The then regional deputy of the Liberal Party, in a discussion on the Development Plan of the department of Antioquia, criticized the investments in bordering towns between his department and Choco. In a moment of heated discussion, the political representative affirmed that “the money that one puts in Choco is like putting perfume on a turd”.
With their overtone of racism, the politician’s words provoked rejection among the political class and Colombian society almost without exception. However, in a sense, Mesa’s unfortunate expression reflects a widespread opinion in diverse sectors, not only political, towards Choco, perceived as a complex territory where development is an impossibility.
President Petro promises changes
The current Colombian government of President Gustavo Petro has promised profound changes.

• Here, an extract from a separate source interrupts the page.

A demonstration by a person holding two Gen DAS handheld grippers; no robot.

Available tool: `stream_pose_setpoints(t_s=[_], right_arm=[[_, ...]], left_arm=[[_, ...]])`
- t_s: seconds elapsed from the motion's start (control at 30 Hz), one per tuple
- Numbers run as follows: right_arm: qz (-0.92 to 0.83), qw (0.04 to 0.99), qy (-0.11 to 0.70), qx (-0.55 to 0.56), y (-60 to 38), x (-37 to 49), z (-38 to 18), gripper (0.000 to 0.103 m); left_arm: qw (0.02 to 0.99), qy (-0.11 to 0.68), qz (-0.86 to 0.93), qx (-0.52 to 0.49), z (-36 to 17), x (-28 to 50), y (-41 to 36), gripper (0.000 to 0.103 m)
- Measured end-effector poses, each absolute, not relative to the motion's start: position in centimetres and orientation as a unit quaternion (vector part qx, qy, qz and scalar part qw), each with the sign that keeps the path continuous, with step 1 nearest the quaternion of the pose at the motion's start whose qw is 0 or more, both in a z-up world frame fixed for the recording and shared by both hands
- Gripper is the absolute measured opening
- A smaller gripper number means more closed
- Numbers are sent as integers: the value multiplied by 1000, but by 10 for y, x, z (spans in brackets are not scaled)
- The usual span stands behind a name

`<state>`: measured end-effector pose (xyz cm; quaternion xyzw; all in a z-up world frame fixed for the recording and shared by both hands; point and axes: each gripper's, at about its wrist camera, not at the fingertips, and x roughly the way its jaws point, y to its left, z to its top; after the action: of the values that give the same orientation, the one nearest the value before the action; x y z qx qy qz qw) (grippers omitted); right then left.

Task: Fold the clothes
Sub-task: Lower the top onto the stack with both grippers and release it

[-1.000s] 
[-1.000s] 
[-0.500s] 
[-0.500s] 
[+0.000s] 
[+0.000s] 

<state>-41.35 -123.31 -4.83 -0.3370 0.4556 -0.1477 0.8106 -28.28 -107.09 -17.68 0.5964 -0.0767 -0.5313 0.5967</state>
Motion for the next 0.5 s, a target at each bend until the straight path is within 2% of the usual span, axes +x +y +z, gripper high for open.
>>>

As happened with La Guajira, another of the poorest departments and among the most neglected by the state, Petro’s government has assured that the investments that the department needs will be prioritized.
For now, only the 500,000 million pesos guaranteed by the presidency for road infrastructure have been allocated, but the inhabitants expect more, much more, because this is what is needed to correct the historical deficit in public investments.
On the other hand, the solution can only come after a long-term State pact between the different political sensitivities, so that equal opportunities are guaranteed between the Andean center, much more developed, and the peripheries of a country that has never managed to integrate and consider them as a worthy part of itself.